DIRECTIONS FOR THIS TASK: Copy out all lines from the entries below in which "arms" occurs.
BEGIN RECORDS SHOWN
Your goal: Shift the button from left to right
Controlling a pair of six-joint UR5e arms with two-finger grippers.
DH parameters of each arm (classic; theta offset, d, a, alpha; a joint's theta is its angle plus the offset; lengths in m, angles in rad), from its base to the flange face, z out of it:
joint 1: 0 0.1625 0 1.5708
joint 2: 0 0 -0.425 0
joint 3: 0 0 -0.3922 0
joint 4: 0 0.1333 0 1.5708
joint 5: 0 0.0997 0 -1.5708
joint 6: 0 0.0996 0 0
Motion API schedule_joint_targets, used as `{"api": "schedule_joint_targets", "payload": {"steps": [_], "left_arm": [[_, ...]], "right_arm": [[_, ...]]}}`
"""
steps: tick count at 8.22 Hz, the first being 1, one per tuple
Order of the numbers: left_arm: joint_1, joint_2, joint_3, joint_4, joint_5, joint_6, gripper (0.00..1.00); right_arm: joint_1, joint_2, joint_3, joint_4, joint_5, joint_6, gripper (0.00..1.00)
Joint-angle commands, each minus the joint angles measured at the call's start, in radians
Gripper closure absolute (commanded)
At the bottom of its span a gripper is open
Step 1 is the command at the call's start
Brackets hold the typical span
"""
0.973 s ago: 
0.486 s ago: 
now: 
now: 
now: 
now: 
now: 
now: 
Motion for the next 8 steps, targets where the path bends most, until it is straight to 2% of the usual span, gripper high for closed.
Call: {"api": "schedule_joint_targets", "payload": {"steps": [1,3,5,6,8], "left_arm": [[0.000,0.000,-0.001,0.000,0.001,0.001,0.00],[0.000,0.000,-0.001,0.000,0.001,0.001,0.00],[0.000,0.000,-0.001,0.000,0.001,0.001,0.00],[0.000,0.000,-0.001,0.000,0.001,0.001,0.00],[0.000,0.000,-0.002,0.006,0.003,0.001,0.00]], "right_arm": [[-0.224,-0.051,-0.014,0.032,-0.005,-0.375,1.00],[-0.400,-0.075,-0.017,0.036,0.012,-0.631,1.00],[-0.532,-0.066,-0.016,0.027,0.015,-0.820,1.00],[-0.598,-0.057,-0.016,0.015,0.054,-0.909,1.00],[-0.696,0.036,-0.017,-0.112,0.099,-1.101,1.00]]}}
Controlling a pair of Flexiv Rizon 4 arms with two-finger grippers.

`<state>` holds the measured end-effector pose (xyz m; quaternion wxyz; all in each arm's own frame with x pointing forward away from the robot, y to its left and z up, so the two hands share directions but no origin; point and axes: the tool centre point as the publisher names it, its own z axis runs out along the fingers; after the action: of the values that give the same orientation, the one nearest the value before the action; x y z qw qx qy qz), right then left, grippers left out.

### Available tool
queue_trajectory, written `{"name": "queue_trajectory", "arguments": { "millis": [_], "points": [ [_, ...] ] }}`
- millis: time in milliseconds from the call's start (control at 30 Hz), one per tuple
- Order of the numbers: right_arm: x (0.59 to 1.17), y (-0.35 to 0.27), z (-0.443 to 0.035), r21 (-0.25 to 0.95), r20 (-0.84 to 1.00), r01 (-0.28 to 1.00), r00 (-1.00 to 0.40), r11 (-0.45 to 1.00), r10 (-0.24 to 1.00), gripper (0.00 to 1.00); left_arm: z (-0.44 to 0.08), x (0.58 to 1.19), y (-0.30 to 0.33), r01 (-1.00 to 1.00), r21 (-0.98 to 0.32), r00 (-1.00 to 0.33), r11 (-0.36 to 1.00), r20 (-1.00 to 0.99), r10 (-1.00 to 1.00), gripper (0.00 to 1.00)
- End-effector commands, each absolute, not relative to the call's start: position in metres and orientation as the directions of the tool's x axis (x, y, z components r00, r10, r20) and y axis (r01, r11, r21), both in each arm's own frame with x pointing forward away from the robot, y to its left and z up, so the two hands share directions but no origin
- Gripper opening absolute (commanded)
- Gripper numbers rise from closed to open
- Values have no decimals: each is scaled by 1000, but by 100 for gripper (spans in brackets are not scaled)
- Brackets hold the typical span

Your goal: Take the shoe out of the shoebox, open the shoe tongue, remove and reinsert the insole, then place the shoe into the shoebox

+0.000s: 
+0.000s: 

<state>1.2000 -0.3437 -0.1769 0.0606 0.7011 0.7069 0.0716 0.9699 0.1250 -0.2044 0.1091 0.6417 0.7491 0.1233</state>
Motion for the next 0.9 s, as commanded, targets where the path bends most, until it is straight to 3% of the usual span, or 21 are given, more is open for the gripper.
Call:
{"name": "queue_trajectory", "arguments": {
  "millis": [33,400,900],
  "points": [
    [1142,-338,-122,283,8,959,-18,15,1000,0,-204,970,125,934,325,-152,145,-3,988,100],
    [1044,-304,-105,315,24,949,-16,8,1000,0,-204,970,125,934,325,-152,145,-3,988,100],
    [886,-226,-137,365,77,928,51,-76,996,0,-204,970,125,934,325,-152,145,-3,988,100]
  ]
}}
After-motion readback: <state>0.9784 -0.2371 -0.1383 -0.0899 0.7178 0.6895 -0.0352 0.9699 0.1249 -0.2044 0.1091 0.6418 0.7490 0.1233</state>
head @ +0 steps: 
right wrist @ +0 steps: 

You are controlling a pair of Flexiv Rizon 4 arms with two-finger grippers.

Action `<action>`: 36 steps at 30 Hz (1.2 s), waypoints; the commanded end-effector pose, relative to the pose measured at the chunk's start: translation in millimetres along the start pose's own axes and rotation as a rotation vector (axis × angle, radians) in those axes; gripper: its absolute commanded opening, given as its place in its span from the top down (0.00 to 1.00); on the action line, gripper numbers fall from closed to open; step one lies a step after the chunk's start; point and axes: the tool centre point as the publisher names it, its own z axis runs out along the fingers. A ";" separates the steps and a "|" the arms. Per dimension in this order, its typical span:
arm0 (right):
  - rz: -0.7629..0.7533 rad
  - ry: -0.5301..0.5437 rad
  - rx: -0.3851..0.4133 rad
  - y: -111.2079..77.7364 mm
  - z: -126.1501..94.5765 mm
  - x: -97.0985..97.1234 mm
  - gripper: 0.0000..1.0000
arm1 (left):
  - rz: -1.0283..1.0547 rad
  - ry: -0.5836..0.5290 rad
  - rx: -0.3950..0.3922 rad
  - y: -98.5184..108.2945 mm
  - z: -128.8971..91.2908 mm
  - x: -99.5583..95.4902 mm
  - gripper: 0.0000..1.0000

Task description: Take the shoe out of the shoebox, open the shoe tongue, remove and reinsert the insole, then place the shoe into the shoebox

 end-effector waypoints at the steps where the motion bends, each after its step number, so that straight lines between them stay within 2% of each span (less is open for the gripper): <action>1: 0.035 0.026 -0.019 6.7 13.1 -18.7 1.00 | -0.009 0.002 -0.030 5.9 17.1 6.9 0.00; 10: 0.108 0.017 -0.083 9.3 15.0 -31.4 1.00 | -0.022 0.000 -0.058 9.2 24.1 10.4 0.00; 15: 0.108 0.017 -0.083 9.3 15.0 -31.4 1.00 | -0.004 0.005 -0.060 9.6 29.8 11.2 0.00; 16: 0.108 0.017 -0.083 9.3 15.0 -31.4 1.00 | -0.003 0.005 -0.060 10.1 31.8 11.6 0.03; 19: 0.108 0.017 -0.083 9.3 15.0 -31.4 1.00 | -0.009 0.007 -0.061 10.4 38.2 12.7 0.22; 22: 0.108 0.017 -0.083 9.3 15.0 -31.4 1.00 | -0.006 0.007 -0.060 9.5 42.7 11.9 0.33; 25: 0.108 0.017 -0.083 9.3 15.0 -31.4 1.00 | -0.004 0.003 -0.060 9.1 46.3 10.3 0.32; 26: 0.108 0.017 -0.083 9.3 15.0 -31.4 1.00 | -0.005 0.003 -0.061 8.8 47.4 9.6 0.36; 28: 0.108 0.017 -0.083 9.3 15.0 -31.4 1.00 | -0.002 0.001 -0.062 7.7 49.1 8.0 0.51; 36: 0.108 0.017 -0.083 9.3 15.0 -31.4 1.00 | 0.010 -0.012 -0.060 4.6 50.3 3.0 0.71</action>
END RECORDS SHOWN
ANSWER SECTION:
Controlling a pair of six-joint UR5e arms with two-finger grippers.
Controlling a pair of Flexiv Rizon 4 arms with two-finger grippers.
You are controlling a pair of Flexiv Rizon 4 arms with two-finger grippers.
Action `<action>`: 36 steps at 30 Hz (1.2 s), waypoints; the commanded end-effector pose, relative to the pose measured at the chunk's start: translation in millimetres along the start pose's own axes and rotation as a rotation vector (axis × angle, radians) in those axes; gripper: its absolute commanded opening, given as its place in its span from the top down (0.00 to 1.00); on the action line, gripper numbers fall from closed to open; step one lies a step after the chunk's start; point and axes: the tool centre point as the publisher names it, its own z axis runs out along the fingers. A ";" separates the steps and a "|" the arms. Per dimension in this order, its typical span:

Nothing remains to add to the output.